Without any technique (vanilla prompt):
Compare these two vendor proposals [paste]. Which should we pick?
You get a hedged, both-sides answer. Useful starting point; not enough.
With CoT:
Compare these two vendor proposals. Think step by step: 1. List the criteria that matter for our decision. 2. Score each vendor on each criterion. 3. Identify the criteria where the scores diverge most. 4. Then give your recommendation.
You get a much more structured analysis. Each step is visible; you can verify or correct.
With self-critique on top:
[same as above]
>
After your recommendation, critique your own analysis: 1. Which criteria might I have weighted wrong? 2. What did I assume that I shouldn't have? 3. What's the strongest credible case for the other vendor?
>
Then produce a revised recommendation if needed.
The critique catches blind spots in the first analysis.
With ToT:
Compare these two vendor proposals.
>
Step 1: Generate three different decision-making frameworks for this kind of choice (e.g., risk-minimising, value-maximising, capability-aligned). Step 2: Apply each framework. Get three recommendations. Step 3: Where do the frameworks agree? Where do they diverge? Step 4: Given our actual constraints, which framework is most appropriate? Final recommendation.
You get three different angles on the choice; the differences are where the interesting thinking happens.
With a reasoning model:
Compare these two vendor proposals. Which should we pick, and why? Include the things that would change your answer.
The reasoning model does all the above internally. The output is often comparable to or better than the heavily-prompted fast-model output, in roughly the same wall time.
In 2026, for genuinely hard analytical work, a reasoning model with a clean prompt is usually the right move. CoT and ToT remain useful with fast models, and self-critique remains useful as an additional layer regardless of the underlying model.
A few practical habits
Make the technique visible to yourself. Note which technique you used in your prompt — it helps you build intuition about what works.
Compare outputs. Once a week, run the same hard prompt with and without a technique, and see how different they are. You will calibrate fast on when the technique earns its cost.

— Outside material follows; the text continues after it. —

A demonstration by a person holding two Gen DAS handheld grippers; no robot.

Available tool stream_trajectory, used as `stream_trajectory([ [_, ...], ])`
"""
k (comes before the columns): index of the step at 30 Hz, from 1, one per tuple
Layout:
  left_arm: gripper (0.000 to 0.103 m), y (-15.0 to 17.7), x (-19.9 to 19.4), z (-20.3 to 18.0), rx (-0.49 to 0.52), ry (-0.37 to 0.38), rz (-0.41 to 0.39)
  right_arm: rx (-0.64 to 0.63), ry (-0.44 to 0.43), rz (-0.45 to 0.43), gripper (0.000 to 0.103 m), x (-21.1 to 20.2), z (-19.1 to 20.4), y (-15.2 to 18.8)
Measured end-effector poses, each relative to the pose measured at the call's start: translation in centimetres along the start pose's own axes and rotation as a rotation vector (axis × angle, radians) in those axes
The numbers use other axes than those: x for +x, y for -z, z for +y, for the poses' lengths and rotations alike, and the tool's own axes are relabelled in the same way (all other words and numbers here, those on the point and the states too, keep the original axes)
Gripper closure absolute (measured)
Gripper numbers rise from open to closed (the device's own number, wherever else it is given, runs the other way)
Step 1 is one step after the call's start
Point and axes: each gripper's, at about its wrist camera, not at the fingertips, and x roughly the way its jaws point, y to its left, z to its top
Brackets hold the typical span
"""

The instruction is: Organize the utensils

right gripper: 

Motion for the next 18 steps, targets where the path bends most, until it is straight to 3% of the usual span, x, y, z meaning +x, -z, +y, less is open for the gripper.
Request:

Don't stack techniques without thought. Stacking CoT + self-critique + ToT + reasoning model is rarely better than picking the right one. Each layer adds cost; only add layers that genuinely improve the answer for your specific task.
Keep the techniques in your library. Snippets for "with CoT," "with self-critique," "with ToT" — applied to whatever the current task is — save real time over re-typing the scaffolding.
The takeaway
Three techniques. Each has a sweet spot. Chain-of-thought for linear multi-step problems. Self-critique for catching overconfidence. Tree-of-thoughts for multi-approach problems. Reasoning models change the math by doing the first two internally — but the techniques still matter, both for fast models and as patterns you can apply on top.
Use the right one for the problem. Skip them when they don't earn their cost. Internalise the difference between "harder problem" and "different problem" — that is the entire game.